Liao Yongliang, Zhu Shenmin, Chen Zhixin, Lou Xianghong, Zhang Di
State Key Laboratory of Metal Matrix Composites, Shanghai Jiao Tong University, 800 Dongchuan Road, Shanghai 200240, People's Republic of China.
Phys Chem Chem Phys. 2015 Nov 7;17(41):27826-32. doi: 10.1039/c5cp05186j.

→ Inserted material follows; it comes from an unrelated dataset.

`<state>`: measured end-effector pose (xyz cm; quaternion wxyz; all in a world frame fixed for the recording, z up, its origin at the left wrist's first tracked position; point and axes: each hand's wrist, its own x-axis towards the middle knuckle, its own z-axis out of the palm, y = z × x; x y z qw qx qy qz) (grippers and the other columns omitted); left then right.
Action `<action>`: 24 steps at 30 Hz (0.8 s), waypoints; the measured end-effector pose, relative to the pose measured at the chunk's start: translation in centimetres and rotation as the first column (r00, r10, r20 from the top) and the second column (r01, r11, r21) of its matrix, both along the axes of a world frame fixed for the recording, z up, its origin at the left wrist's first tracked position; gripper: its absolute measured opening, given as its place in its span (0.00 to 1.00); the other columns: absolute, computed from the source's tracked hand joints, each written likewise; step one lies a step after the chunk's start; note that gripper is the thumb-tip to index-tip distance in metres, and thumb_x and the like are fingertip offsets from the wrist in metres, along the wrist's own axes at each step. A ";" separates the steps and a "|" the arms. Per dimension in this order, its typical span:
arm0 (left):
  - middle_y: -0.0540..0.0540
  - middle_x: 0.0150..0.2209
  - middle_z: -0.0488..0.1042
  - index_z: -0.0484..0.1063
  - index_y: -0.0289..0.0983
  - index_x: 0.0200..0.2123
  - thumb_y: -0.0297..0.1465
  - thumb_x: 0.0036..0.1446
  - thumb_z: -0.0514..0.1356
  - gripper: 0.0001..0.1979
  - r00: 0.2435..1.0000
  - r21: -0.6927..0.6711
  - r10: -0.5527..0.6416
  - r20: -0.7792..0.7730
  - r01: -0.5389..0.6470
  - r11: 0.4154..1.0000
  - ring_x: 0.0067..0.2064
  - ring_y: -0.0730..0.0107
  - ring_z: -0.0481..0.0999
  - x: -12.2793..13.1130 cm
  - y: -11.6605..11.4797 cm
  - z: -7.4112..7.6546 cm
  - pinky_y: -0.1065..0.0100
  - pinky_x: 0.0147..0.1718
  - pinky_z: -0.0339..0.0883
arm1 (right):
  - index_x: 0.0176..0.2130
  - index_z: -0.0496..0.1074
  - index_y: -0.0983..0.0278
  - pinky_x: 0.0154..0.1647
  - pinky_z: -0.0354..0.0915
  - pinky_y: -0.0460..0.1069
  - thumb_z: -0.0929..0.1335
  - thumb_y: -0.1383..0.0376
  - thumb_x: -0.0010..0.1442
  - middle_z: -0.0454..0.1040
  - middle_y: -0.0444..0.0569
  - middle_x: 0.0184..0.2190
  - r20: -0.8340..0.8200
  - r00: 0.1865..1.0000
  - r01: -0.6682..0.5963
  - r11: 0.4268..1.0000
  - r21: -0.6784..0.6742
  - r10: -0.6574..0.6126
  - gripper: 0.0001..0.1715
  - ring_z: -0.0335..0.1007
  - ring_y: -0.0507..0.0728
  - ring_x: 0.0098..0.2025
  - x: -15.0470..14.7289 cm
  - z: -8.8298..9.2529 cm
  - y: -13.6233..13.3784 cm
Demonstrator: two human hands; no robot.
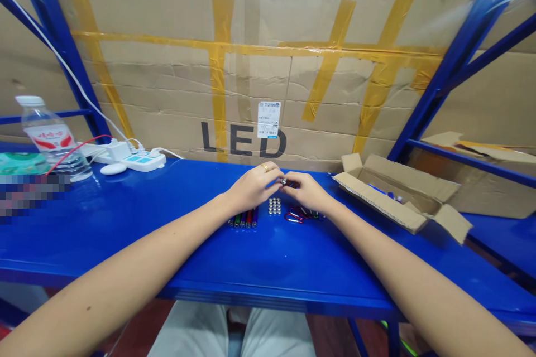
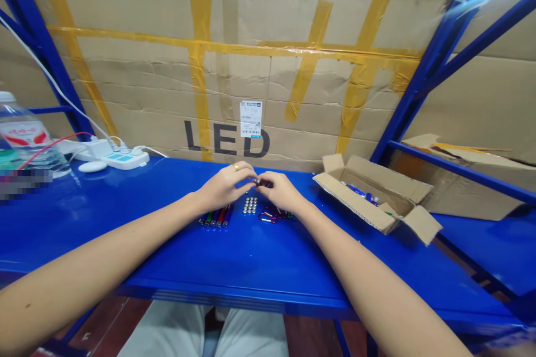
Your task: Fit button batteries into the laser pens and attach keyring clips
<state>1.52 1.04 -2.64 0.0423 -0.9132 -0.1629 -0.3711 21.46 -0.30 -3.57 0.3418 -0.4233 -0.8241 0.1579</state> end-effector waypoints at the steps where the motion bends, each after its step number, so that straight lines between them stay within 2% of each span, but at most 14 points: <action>1: 0.42 0.42 0.70 0.69 0.34 0.43 0.27 0.63 0.53 0.07 1.000 0.002 -0.008 0.014 0.007 1.000 0.46 0.66 0.71 0.1 -0.1 0.0 0.61 0.46 0.70 | 0.33 0.74 0.65 0.39 0.62 0.49 0.65 0.70 0.56 0.75 0.47 0.33 -0.002 1.000 0.002 1.000 0.001 -0.002 0.07 0.68 0.55 0.36 0.0 0.0 0.0; 6: 0.39 0.51 0.64 0.61 0.36 0.50 0.22 0.60 0.52 0.15 0.992 -0.026 -0.082 0.094 0.085 0.996 0.46 0.68 0.71 0.5 -0.6 -0.1 0.60 0.48 0.70 | 0.33 0.74 0.64 0.39 0.62 0.50 0.65 0.71 0.55 0.75 0.47 0.33 0.010 1.000 0.007 0.999 0.040 -0.007 0.08 0.68 0.55 0.36 0.0 0.0 0.0; 9: 0.38 0.51 0.63 0.59 0.36 0.52 0.21 0.59 0.51 0.17 0.991 0.011 -0.110 0.070 0.110 0.994 0.51 0.64 0.70 0.7 -0.7 -0.1 0.57 0.51 0.68 | 0.30 0.72 0.64 0.37 0.61 0.49 0.64 0.72 0.55 0.73 0.45 0.31 0.020 1.000 -0.004 0.997 0.075 0.002 0.07 0.66 0.54 0.34 0.1 -0.1 0.1; 12: 0.37 0.51 0.63 0.58 0.36 0.53 0.21 0.60 0.50 0.17 0.994 0.027 -0.103 0.022 0.102 0.994 0.53 0.62 0.68 0.7 -0.6 -0.1 0.56 0.52 0.68 | 0.30 0.72 0.64 0.36 0.61 0.48 0.64 0.72 0.54 0.73 0.45 0.30 0.034 0.999 -0.009 0.996 0.085 0.006 0.08 0.66 0.54 0.33 0.2 -0.1 0.1; 17: 0.38 0.49 0.64 0.58 0.35 0.53 0.22 0.61 0.49 0.17 0.996 0.029 -0.077 -0.053 0.079 0.996 0.51 0.62 0.69 0.8 -0.8 0.0 0.59 0.50 0.69 | 0.33 0.75 0.65 0.39 0.62 0.50 0.65 0.74 0.55 0.76 0.49 0.34 0.054 0.998 -0.018 0.996 0.086 0.013 0.10 0.69 0.55 0.36 0.1 0.0 0.0; 21: 0.39 0.46 0.65 0.59 0.35 0.52 0.23 0.61 0.50 0.16 0.998 0.023 -0.061 -0.027 0.062 0.998 0.48 0.63 0.70 0.8 -1.2 0.2 0.61 0.48 0.69 | 0.33 0.75 0.65 0.39 0.62 0.50 0.65 0.74 0.55 0.77 0.48 0.34 0.079 0.997 -0.032 0.995 0.094 0.024 0.10 0.70 0.56 0.36 0.1 0.1 -0.1; 24: 0.38 0.46 0.67 0.62 0.34 0.51 0.22 0.59 0.51 0.16 1.000 0.025 0.000 0.003 0.000 1.000 0.48 0.62 0.69 0.5 -1.1 0.5 0.60 0.48 0.68 | 0.35 0.76 0.64 0.41 0.63 0.51 0.65 0.74 0.55 0.77 0.49 0.35 0.097 0.995 -0.001 0.996 0.089 -0.007 0.10 0.70 0.56 0.37 0.1 0.1 0.0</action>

Activated graphitic carbon nitride (g-C3N4) with enhanced photocatalytic capability under visible light irradiation was fabricated by using a facile chemical activation treatment method. In the chemical activation, a mixed solution of hydrogen peroxide and ammonia was employed. The yield can reach as high as 90% after the activation process. The activation process did not change the crystal structure, functional group, morphology and specific surface area of pristine g-C3N4, but it introduced H and O elements into the CN framework of g-C3N4, resulting in a broader optical absorption range, higher light absorption capability and more efficient separation of photogenerated electrons and holes. The photoactivity was investigated by the degradation of rhodamine B (RhB) under visible light irradiation. As compared to the pristine g-C3N4, the activated g-C3N4 exhibited a distinct and efficient two-step degradation process. It was found that the RhB dye in the activated g-C3N4 was mainly oxidized by the photogenerated holes. It is believed that sufficient holes account for the two-step degradation process because they would significantly improve the efficiency of the N-de-ethylation reaction of RhB.
采用简便的化学活化处理方法制备了在可见光照射下具有增强光催化能力的活化石墨相氮化碳(g-C3N4)。在化学活化过程中,使用了过氧化氢和氨的混合溶液。活化过程后产率可高达90%。活化过程没有改变原始g-C3N4的晶体结构、官能团、形态和比表面积,但将H和O元素引入到g-C3N4的CN骨架中,导致光吸收范围变宽、光吸收能力增强以及光生电子和空穴的分离更高效。通过在可见光照射下罗丹明B(RhB)的降解来研究光活性。与原始g-C3N4相比,活化后的g-C3N4表现出明显且高效的两步降解过程。发现活化g-C3N4中的RhB染料主要被光生空穴氧化。据信,充足的空穴是两步降解过程的原因,因为它们会显著提高RhB的N-脱乙基反应效率。